WHAT IS EXPECTED:
In the listing below, find each line that holds "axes" and list it.

GIVEN DATA:
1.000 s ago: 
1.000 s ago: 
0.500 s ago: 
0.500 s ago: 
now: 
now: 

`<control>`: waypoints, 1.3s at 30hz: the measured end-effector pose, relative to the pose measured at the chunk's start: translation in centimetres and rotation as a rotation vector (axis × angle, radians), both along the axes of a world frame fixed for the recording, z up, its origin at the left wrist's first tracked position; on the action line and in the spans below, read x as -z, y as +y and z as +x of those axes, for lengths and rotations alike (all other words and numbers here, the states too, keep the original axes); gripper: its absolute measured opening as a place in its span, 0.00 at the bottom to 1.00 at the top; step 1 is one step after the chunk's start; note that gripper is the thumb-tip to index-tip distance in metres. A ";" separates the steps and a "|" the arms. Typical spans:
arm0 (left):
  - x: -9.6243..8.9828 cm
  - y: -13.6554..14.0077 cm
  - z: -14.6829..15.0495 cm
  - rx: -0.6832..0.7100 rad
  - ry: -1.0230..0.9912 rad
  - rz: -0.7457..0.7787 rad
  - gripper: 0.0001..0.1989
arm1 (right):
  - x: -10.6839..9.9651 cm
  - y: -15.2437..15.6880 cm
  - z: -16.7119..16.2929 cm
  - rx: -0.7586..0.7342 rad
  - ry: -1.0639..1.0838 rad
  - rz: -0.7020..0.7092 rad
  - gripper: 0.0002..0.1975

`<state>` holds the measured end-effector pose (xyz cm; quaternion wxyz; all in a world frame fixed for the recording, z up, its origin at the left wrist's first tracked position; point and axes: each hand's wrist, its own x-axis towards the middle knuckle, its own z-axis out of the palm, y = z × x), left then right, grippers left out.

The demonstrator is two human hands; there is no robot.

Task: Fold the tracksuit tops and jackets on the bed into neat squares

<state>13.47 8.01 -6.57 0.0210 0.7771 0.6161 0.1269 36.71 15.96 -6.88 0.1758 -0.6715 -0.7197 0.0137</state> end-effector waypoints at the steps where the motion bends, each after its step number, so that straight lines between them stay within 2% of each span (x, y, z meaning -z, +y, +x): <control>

SOLUTION:
`<control>`: waypoints, 1.3s at 30hz: the measured end-effector pose, relative to the pose measured at the chunk's start: translation in centimetres and rotation as a rotation vector (axis × angle, radians), both along the axes of a world frame fixed for the recording, z up, its origin at the left wrist's first tracked position; on the action line and in the spans below, read x as -z, y as +y and z as +x of those axes, for lengths and rotations alike (all other words and numbers here, the states too, keep the original axes); gripper: its absolute measured opening as a place in its span, 0.00 at the bottom to 1.00 at the top; step 1 is one step after the chunk's start; note that gripper is the thumb-tip to index-tip distance in metres. A ";" separates the steps and a "|" the arms. Typical spans:
`<state>` holds the measured end-effector pose (xyz cm; quaternion wxyz; all in a world frame fixed for the recording, z up, its origin at the left wrist's first tracked position; point and axes: each hand's wrist, its own x-axis towards the middle knuckle, its own z-axis out of the palm, y = z × x), left then right, grippers left out.

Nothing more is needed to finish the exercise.